Dal 1 Marzo al cinema: Quello che non so di Lei

Un’opera affascinante e costantemente sul filo del rasoio del rapporto tra finzione e realtà

Delphine è l’autrice di un romanzo dedicato a sua madre che è diventato un best seller. La scrittrice riceve delle lettere anonime che l’accusano di avere messo in piazza storie della sua famiglia che avrebbero dovuto rimanere private. Turbata da questa situazione Delphine sembra non riuscire a ritrovare la volontà per tornare a scrivere. C’è però un’appassionata lettrice che entra nella sua vita. Sembra riuscire a comprenderla e a sostenerla in questo momento difficile con la sua capacità di intuizione e con il suo charme tanto da divenirle così necessaria da invitarla a condividere il suo appartamento. Sarà una buona scelta? Ci sono Autori (quelli con l’iniziale maiuscola) che tendono a ripetere i propri stilemi. Altri che cercano ogni volta di sperimentare nuovi percorsi. Altri ancora (e Polanski è uno di loro) che non abbandonano le tematiche preferite ma provano a variarne le modalità di messa in scena. È lui stesso a riconoscere che in questo caso tornano temi che lo hanno appassionato fin dalle origini (Cul-de-sac, Repulsion) per giungere fino a Rosemary’s Baby.
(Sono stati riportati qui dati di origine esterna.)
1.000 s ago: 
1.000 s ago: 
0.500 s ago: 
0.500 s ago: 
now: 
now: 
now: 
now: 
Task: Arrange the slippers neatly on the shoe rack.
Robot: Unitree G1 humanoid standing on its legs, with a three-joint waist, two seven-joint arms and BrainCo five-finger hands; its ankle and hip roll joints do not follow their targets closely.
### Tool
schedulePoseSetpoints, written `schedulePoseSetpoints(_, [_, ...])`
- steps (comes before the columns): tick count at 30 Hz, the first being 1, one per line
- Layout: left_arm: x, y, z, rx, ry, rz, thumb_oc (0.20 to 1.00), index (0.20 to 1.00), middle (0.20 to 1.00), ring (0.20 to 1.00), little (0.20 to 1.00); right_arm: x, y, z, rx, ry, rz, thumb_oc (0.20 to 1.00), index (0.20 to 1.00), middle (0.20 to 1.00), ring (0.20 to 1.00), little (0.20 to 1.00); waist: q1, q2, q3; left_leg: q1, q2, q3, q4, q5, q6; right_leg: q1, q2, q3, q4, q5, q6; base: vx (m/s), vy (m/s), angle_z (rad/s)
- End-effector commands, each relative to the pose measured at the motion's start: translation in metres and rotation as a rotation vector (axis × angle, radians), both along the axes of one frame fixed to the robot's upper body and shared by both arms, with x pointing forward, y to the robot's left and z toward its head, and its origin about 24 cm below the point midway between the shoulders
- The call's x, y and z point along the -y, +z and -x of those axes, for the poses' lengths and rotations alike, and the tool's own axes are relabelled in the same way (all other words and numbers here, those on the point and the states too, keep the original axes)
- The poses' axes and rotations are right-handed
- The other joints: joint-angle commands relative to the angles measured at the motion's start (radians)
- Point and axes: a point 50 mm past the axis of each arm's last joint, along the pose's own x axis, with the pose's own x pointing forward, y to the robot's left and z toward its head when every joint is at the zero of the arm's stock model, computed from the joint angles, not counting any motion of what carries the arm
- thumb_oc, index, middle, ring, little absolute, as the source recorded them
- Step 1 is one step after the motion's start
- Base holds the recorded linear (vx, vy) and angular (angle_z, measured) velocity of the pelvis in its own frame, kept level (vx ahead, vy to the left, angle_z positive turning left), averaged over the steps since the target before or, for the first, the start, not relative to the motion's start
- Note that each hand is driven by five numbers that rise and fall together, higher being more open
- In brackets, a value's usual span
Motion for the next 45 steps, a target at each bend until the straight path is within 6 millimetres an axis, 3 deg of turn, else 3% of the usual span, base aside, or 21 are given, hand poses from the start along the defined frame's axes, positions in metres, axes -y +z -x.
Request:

Con in più l’interesse nei confronti della possibilità di utilizzare il personaggio di uno scrittore o il tramite di un libro per sviluppare una storia, come accaduto con La nona porta e L’uomo nell’ombra. Se ci aggiungiamo che il romanzo di Delhine De Vigan, a cui il film si ispira senza mai tradirlo, ha qualche debito con “Misery non deve morire” di Stephen King si potrebbe pensare di essere di fronte ad un deja vu, seppure di alta qualità. Non è così perché per la prima volta nel cinema di Polanski (questa è la variante sostanziale) il confronto è tra due donne e va subito detto che Seigner e Green sostengono il duetto/duello con grande aderenza ai personaggi. Il film si muove costantemente sul filo del rasoio del rapporto tra finzione e realtà: chi è veramente Elle? Quanto ciò che Delphine le attribuisce è realmente accaduto? Attraverso quali percorsi si arriva al processo creativo? Chi alla fine, sempre che tutto quanto mostrato sia effettivamente accaduto, ha sfruttato e manipolato l’altra? È lo stesso Polanski a proporre questa ambiguità quando dice che, così come in Venere in pelliccia non è dato sapere quanto ci sia di reale e quanto di finzione e che proprio qui risiede il fascino della messa in scena. Che è poi la ragione per vedere un film unita al piacere che uno spettatore può provare nel ripercorrere sentieri cinematografici già battuti ma riproposti da un maestro dello stile.